Where V is the vertex and E is the Edges of the graph.

**Space Complexity**: O(V)

## 3. Dijkstra’s Shortest Path for the given Graph

**Problem statement:**

Find the shortest routes between a source vertex and each vertex in the provided graph, the graph, and the source vertex.

Dijkstra's algorithm and Prim's approach for the minimum spanning tree are extremely similar.

Create an SPT (shortest path tree) using the specified source as the root, similar to Prim's MST. Maintain two sets, one of which contains vertices already included in the shortest-path tree and the other of which contains yet to be included. Locate a vertex with a minimum distance to the source that is also a member of the other set and is present at each iteration of the method.

### To solve that problem, follow the instructions listed below:

- Make a set called sptSet (shortest tree sets) that records the vertices that are part of the shortest-path tree, meaning that their minimum distance from the source has been determined and is definitive. This set is initially empty.
- Give each vertex in the input network a distance value. Set the source vertex's distance value to 0 to ensure it is chosen first.

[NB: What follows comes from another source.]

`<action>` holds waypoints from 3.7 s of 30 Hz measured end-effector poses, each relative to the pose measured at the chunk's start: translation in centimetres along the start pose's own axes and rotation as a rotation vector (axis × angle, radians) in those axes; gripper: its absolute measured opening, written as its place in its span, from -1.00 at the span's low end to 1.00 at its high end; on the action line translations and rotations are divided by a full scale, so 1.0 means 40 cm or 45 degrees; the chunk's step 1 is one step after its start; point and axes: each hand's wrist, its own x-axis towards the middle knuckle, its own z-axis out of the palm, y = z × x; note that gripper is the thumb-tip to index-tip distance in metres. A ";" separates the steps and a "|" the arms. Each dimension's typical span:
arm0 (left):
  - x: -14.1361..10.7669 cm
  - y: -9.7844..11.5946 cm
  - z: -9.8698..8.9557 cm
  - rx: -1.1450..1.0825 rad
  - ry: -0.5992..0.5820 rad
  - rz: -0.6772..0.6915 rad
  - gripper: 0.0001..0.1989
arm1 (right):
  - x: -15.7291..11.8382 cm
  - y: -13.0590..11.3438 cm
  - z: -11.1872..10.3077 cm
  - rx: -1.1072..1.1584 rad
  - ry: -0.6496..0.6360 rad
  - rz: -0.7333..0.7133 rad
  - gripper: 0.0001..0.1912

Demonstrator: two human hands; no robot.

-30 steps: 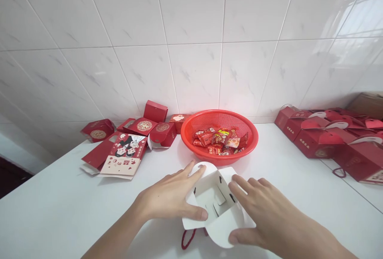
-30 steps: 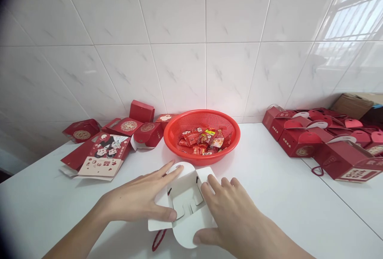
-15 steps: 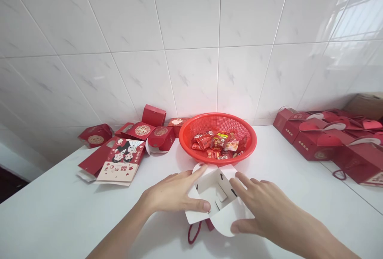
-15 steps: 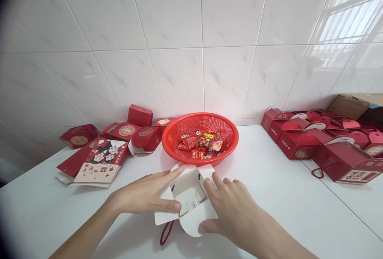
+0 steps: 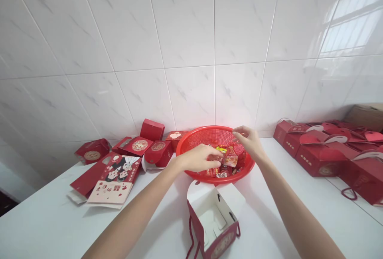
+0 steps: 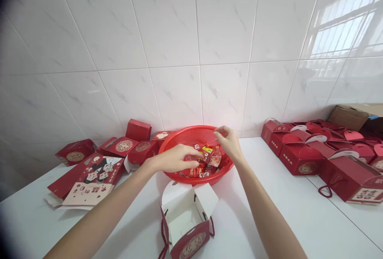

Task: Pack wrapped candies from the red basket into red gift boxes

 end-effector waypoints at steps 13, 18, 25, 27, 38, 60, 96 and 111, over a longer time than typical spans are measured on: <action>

Set all distance values to INFINITE at the beginning.
- While not all vertices are present in sptSet

Choose a vertex u with a minimum distance value absent from the sptSet.

Add you to the sptSet.

Update all vertices of u's neighboring triangle's distance value after that.

If the distance value of v for a given neighboring vertex is less than the total distance value of u (from the source) and the weight of the

edge u-v, then the distance value of v should be updated. Repeat this process for all neighboring vertices to update the distance values.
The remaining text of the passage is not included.